* [Try it] Which lines of the data hold the word "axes"? Copy all of them.
>>>
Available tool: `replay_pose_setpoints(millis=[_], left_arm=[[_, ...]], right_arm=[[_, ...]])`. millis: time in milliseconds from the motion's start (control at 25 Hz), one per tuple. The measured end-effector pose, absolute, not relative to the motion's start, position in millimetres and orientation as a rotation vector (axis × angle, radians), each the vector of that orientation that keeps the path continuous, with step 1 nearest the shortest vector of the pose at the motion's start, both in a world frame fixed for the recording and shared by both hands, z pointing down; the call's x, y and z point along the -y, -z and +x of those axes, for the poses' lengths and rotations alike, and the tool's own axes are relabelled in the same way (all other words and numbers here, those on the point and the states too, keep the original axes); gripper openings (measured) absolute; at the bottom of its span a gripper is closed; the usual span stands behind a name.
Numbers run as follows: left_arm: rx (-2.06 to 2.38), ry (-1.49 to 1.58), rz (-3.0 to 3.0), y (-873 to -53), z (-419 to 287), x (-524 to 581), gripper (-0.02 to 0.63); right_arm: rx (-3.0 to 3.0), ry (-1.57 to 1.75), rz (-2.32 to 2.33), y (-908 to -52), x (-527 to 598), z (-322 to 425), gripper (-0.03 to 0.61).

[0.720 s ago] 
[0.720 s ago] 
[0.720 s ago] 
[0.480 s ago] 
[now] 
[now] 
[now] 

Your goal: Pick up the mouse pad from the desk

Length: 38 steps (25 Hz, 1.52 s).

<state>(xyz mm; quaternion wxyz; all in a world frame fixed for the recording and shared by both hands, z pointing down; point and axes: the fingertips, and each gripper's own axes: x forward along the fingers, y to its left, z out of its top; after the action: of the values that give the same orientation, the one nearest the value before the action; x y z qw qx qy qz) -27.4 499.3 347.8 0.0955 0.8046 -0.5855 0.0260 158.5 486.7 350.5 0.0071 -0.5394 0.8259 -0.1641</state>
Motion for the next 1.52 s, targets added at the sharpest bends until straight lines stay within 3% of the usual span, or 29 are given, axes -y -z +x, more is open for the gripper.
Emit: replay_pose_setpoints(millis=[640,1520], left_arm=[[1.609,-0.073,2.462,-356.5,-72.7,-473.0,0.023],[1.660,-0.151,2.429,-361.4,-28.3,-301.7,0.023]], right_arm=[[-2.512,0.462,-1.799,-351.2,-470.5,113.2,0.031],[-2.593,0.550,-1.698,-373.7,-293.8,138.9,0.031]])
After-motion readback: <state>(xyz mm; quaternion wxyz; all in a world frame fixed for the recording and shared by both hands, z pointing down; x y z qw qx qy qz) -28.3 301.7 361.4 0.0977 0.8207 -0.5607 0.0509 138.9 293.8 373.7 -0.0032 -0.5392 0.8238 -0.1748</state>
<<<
* [Finished task]
Available tool: `replay_pose_setpoints(millis=[_], left_arm=[[_, ...]], right_arm=[[_, ...]])`. millis: time in milliseconds from the motion's start (control at 25 Hz), one per tuple. The measured end-effector pose, absolute, not relative to the motion's start, position in millimetres and orientation as a rotation vector (axis × angle, radians), each the vector of that orientation that keeps the path continuous, with step 1 nearest the shortest vector of the pose at the motion's start, both in a world frame fixed for the recording and shared by both hands, z pointing down; the call's x, y and z point along the -y, -z and +x of those axes, for the poses' lengths and rotations alike, and the tool's own axes are relabelled in the same way (all other words and numbers here, those on the point and the states too, keep the original axes); gripper openings (measured) absolute; at the bottom of its span a gripper is closed; the usual span stands behind a name.
<state>(xyz mm; quaternion wxyz; all in a world frame fixed for the recording and shared by both hands, z pointing down; point and axes: the fingertips, and each gripper's own axes: x forward along the fingers, y to its left, z out of its top; after the action: of the values that give the same orientation, the one nearest the value before the action; x y z qw qx qy qz) -27.4 499.3 347.8 0.0955 0.8046 -0.5855 0.0260 158.5 486.7 350.5 0.0071 -0.5394 0.8259 -0.1641</state>
Motion for the next 1.52 s, targets added at the sharpest bends until straight lines stay within 3% of the usual span, or 29 are given, axes -y -z +x, more is open for the gripper.

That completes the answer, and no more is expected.